WORK TO COMPLETE
Set every line of the data down again exactly, and keep the pictures out.

DATASET CONTENT
_ _ _ _

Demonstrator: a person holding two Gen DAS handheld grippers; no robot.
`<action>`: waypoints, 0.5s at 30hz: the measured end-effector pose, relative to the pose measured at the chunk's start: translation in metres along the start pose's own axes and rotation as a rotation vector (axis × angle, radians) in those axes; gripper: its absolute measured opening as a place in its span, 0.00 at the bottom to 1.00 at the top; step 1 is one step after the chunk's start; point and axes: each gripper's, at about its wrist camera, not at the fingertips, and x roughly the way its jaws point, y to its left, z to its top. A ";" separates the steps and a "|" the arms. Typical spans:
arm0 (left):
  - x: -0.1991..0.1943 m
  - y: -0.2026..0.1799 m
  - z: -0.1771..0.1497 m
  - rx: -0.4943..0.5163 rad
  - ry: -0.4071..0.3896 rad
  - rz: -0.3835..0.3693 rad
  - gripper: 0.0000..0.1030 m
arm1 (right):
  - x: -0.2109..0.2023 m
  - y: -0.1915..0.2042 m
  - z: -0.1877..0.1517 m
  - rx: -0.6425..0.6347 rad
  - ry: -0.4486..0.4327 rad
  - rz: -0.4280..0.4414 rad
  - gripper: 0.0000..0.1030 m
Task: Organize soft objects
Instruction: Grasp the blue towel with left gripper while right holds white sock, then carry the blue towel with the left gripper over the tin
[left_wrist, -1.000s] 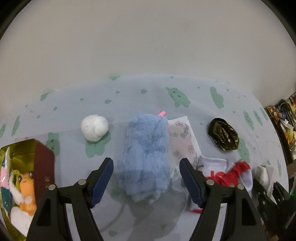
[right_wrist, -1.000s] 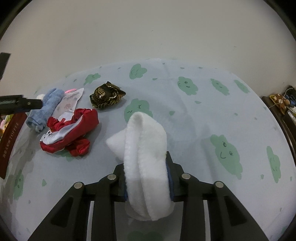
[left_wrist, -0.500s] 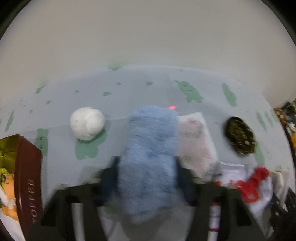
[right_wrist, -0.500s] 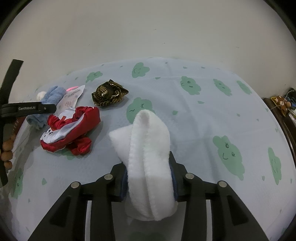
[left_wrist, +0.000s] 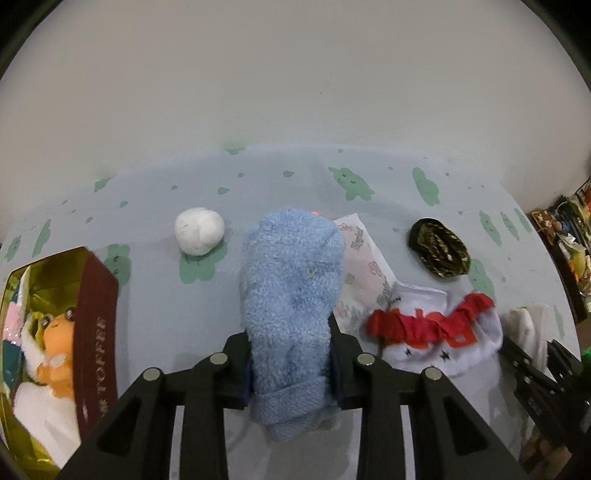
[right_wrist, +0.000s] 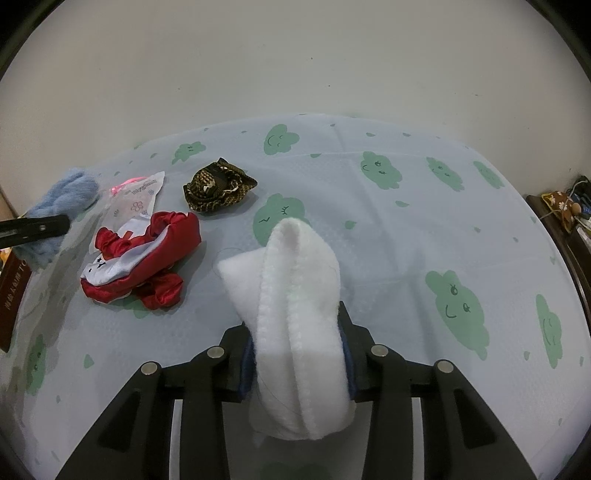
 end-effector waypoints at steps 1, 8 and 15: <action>-0.005 0.002 -0.002 -0.002 -0.004 0.004 0.30 | 0.000 0.000 0.000 -0.001 0.000 -0.001 0.36; -0.032 0.012 -0.014 -0.030 -0.023 0.036 0.30 | 0.000 0.001 0.000 -0.002 0.000 -0.001 0.36; -0.057 0.022 -0.026 -0.027 -0.042 0.085 0.30 | 0.000 0.001 0.000 -0.003 0.001 -0.001 0.36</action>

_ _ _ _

SOLUTION
Demonstrator: a person holding two Gen DAS handheld grippers; no robot.
`<action>`: waypoints, 0.5s at 30hz: the measured end-effector pose, relative to the pose measured at the chunk's start: translation in metres along the start pose's own axes and rotation as a rotation vector (axis × angle, radians) in those axes; gripper: its absolute measured opening as a place in its span, 0.00 at the bottom to 1.00 at the top; step 1 is one step after the chunk's start; point and axes: each gripper's, at about its wrist camera, not at the fingertips, and x roughly the way its jaws point, y to its left, z to its top. A ";" separates the steps and a "|" the arms. Typical spans:
arm0 (left):
  - x: -0.1991..0.1943 m
  - y: -0.2026..0.1799 m
  - z: -0.1771..0.1497 m
  - rx: -0.4943..0.5163 rad
  - ry: -0.4071..0.3896 rad
  - rz: -0.3835..0.3693 rad
  - gripper: 0.0000..0.1030 m
arm1 (right):
  - x: -0.2109..0.2023 m
  - y: -0.1915..0.2042 m
  - z: -0.1877..0.1517 m
  - rx: -0.6425..0.6347 rad
  - ry: -0.4486..0.4327 rad
  - rz: -0.4280..0.4414 rad
  - gripper: 0.0000..0.1030 m
Task: Organize soft objects
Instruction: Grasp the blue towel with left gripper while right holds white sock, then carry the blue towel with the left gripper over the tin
[left_wrist, -1.000s] 
[right_wrist, -1.000s] 
[left_wrist, -0.500s] 
[right_wrist, -0.500s] 
[left_wrist, +0.000s] 
[right_wrist, +0.000s] 
 end-effector waypoints at steps 1, 8 and 15: <action>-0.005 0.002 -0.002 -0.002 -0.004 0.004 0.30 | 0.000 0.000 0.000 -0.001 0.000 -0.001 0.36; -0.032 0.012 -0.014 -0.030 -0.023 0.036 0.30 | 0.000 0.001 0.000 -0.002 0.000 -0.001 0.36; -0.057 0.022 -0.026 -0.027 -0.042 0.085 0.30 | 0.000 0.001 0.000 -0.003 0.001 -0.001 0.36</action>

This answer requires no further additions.